_Your goal_
Once the records below have been read, copy them all out exactly.

####################

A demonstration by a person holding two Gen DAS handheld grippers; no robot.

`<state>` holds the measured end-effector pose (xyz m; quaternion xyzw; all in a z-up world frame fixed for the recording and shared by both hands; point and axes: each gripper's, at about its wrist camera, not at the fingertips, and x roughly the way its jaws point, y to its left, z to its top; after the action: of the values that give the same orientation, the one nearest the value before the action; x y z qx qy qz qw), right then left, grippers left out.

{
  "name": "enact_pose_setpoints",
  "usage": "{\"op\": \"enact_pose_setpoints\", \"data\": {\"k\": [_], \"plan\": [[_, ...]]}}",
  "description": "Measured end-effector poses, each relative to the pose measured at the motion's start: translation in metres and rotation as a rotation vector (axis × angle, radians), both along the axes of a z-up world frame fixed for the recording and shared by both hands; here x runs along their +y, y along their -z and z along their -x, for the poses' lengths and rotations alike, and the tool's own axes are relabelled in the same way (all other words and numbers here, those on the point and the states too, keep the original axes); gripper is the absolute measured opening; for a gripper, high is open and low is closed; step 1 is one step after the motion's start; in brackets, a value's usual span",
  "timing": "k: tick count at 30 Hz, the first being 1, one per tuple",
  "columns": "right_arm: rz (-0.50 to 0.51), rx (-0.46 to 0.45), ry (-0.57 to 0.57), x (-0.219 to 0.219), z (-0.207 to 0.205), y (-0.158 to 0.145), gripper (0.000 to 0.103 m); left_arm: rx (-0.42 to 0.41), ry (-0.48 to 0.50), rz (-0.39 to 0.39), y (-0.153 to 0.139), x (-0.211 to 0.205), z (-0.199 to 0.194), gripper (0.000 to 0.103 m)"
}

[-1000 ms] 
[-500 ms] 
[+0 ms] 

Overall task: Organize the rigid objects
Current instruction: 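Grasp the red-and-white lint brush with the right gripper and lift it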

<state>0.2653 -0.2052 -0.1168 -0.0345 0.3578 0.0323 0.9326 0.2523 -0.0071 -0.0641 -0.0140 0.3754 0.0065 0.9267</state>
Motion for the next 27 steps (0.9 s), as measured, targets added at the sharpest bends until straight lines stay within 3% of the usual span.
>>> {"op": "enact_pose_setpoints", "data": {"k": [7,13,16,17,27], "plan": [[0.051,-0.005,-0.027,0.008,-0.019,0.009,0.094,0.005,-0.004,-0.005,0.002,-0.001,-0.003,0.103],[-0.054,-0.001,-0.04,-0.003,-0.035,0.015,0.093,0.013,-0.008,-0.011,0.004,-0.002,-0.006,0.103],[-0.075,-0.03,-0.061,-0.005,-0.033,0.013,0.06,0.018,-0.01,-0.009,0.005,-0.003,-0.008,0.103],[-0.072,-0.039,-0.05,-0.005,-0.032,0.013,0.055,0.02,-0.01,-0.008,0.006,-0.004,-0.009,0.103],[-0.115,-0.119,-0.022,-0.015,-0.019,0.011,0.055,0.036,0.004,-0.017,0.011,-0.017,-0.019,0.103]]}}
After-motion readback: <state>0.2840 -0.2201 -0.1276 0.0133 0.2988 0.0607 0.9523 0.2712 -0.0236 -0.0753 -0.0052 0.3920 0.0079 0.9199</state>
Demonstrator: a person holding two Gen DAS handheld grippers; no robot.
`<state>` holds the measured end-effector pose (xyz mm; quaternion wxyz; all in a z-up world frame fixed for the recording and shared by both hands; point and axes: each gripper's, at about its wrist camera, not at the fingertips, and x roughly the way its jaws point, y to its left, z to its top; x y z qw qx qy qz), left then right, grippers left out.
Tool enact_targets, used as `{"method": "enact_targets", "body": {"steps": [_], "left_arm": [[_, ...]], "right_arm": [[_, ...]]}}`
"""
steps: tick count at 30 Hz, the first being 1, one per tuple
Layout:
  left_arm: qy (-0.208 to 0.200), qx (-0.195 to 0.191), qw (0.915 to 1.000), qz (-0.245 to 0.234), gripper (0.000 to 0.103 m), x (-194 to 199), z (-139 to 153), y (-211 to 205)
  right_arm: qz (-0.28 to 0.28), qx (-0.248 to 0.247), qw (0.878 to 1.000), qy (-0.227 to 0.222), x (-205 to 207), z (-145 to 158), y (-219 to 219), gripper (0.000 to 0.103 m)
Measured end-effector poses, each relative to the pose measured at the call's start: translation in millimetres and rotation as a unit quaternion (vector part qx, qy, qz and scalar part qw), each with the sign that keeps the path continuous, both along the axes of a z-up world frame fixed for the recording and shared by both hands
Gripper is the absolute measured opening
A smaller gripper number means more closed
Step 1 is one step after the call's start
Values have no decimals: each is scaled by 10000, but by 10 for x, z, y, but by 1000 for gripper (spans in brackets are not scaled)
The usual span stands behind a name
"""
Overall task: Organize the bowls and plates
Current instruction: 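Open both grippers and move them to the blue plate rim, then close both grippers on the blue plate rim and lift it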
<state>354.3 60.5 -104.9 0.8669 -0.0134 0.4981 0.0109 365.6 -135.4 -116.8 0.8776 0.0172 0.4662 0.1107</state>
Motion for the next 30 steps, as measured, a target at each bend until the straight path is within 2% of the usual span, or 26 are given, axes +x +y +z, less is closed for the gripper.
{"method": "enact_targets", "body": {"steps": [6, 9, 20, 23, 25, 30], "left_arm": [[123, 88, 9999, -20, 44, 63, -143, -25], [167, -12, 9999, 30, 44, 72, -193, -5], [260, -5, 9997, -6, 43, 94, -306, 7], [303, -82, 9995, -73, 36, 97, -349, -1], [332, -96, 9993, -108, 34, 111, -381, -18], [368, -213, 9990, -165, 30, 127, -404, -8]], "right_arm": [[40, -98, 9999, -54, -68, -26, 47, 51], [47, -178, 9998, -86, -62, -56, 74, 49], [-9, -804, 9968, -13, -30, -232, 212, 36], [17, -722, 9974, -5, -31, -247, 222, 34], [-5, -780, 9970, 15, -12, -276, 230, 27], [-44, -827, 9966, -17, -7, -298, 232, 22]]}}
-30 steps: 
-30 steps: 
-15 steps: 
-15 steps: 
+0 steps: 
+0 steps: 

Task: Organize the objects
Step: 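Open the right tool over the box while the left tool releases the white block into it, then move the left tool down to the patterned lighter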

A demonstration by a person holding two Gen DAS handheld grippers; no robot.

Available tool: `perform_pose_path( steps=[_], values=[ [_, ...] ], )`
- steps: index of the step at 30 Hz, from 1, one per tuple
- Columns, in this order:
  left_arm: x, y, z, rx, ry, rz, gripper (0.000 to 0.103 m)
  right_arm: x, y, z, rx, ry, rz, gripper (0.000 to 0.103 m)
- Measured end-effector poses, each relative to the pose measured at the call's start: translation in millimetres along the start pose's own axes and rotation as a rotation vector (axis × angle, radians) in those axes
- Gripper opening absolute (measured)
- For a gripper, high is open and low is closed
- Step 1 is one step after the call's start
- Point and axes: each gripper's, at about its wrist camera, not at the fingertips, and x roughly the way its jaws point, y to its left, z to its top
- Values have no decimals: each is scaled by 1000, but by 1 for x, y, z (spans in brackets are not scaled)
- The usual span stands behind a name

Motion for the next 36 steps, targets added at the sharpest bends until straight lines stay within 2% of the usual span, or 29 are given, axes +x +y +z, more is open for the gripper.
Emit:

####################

_Task answer_
A demonstration by a person holding two Gen DAS handheld grippers; no robot.

`<state>` holds the measured end-effector pose (xyz m; quaternion xyzw; all in a z-up world frame fixed for the recording and shared by both hands; point and axes: each gripper's, at about its wrist camera, not at the fingertips, and x roughly the way its jaws point, y to its left, z to its top; after the action: of the values that give the same orientation, the one nearest the value before the action; x y z qx qy qz qw), right then left, grippers left out.

{
  "name": "enact_pose_setpoints",
  "usage": "{\"op\": \"enact_pose_setpoints\", \"data\": {\"k\": [_], \"plan\": [[_, ...]]}}",
  "description": "Measured end-effector poses, each relative to the pose measured at the motion's start: translation in metres and rotation as a rotation vector (axis × angle, radians), both along the axes of a z-up world frame fixed for the recording and shared by both hands; here x runs along their +y, y along their -z and z along their -x, for the poses' lengths and rotations alike, and the tool's own axes are relabelled in the same way (all other words and numbers here, those on the point and the states too, keep the original axes); gripper is the absolute measured opening; for a gripper, high is open and low is closed; step 1 is one step after the motion's start; in brackets, a value's usual span",
  "timing": "k: tick count at 30 Hz, the first being 1, one per tuple",
  "columns": "right_arm: rz (-0.50 to 0.51), rx (-0.46 to 0.45), ry (-0.57 to 0.57), x (-0.219 to 0.219), z (-0.207 to 0.205), y (-0.158 to 0.145), gripper (0.000 to 0.103 m); left_arm: rx (-0.42 to 0.41), ry (-0.48 to 0.50), rz (-0.39 to 0.39), y (-0.153 to 0.139), x (-0.211 to 0.205), z (-0.199 to 0.194), gripper (0.000 to 0.103 m)"
}

[-1000 ms] 
[-500 ms] 
[+0 ms] 

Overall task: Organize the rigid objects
Current instruction: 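Grasp the red-and-white lint brush with the right gripper and lift it
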
<state>0.2653 -0.2052 -0.1168 -0.0345 0.3578 0.0323 0.9326 0.2523 -0.0071 -0.0641 -0.0140 0.3754 0.0065 0.9267</state>
Motion for the next 27 steps (0.9 s), as measured, targets added at the sharpest bends until straight lines stay within 3% of the usual span.
>>> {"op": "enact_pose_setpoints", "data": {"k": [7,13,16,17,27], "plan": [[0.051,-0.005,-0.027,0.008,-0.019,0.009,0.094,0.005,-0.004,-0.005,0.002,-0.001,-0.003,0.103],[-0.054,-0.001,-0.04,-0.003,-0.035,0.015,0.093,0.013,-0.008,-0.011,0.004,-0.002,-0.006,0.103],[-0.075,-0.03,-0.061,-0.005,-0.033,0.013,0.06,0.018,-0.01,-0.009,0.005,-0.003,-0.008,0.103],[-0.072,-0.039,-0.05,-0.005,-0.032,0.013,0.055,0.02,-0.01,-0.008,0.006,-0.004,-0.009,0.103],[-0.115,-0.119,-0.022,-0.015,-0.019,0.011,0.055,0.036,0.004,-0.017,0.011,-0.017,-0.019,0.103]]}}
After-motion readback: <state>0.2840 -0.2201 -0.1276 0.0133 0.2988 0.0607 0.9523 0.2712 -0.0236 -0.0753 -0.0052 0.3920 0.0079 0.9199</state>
Demonstrator: a person holding two Gen DAS handheld grippers; no robot.
`<state>` holds the measured end-effector pose (xyz mm; quaternion wxyz; all in a z-up world frame fixed for the recording and shared by both hands; point and axes: each gripper's, at about its wrist camera, not at the fingertips, and x roughly the way its jaws point, y to its left, z to its top; x y z qw qx qy qz), left then right, grippers left out.
Tool enact_targets, used as `{"method": "enact_targets", "body": {"steps": [_], "left_arm": [[_, ...]], "right_arm": [[_, ...]]}}`
"""
steps: tick count at 30 Hz, the first being 1, one per tuple
Layout:
  left_arm: qy (-0.208 to 0.200), qx (-0.195 to 0.191), qw (0.915 to 1.000), qz (-0.245 to 0.234), gripper (0.000 to 0.103 m), x (-194 to 199), z (-139 to 153), y (-211 to 205)
  right_arm: qz (-0.28 to 0.28), qx (-0.248 to 0.247), qw (0.878 to 1.000), qy (-0.227 to 0.222), x (-205 to 207), z (-145 to 158), y (-219 to 219), gripper (0.000 to 0.103 m)
Measured end-effector poses, each relative to the pose measured at the call's start: translation in millimetres and rotation as a unit quaternion (vector part qx, qy, qz and scalar part qw), each with the sign that keeps the path continuous, both along the axes of a z-up world frame fixed for the recording and shared by both hands
Gripper is the absolute measured opening
A smaller gripper number means more closed
Step 1 is one step after the call's start
Values have no decimals: each is scaled by 10000, but by 10 for x, z, y, but by 1000 for gripper (spans in brackets are not scaled)
The usual span stands behind a name
"""
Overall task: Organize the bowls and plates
Current instruction: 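Open both grippers and move them to the blue plate rim, then close both grippers on the blue plate rim and lift it
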<state>354.3 60.5 -104.9 0.8669 -0.0134 0.4981 0.0109 365.6 -135.4 -116.8 0.8776 0.0172 0.4662 0.1107</state>
Motion for the next 30 steps, as measured, a target at each bend until the straight path is within 2% of the usual span, or 26 are given, axes +x +y +z, less is closed for the gripper.
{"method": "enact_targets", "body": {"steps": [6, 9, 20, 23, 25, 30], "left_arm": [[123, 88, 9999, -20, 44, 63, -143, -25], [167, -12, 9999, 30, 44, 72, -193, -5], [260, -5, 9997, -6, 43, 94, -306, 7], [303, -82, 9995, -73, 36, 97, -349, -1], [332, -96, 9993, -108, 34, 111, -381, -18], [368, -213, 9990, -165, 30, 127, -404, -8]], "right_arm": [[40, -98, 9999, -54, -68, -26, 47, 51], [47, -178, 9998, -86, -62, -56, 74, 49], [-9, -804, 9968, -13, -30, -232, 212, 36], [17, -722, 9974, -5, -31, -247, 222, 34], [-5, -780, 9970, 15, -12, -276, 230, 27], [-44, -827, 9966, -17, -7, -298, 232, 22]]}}
-30 steps: 
-30 steps: 
-15 steps: 
-15 steps: 
+0 steps: 
+0 steps: 

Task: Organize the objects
Step: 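Open the right tool over the box while the left tool releases the white block into it, then move the left tool down to the patterned lighter
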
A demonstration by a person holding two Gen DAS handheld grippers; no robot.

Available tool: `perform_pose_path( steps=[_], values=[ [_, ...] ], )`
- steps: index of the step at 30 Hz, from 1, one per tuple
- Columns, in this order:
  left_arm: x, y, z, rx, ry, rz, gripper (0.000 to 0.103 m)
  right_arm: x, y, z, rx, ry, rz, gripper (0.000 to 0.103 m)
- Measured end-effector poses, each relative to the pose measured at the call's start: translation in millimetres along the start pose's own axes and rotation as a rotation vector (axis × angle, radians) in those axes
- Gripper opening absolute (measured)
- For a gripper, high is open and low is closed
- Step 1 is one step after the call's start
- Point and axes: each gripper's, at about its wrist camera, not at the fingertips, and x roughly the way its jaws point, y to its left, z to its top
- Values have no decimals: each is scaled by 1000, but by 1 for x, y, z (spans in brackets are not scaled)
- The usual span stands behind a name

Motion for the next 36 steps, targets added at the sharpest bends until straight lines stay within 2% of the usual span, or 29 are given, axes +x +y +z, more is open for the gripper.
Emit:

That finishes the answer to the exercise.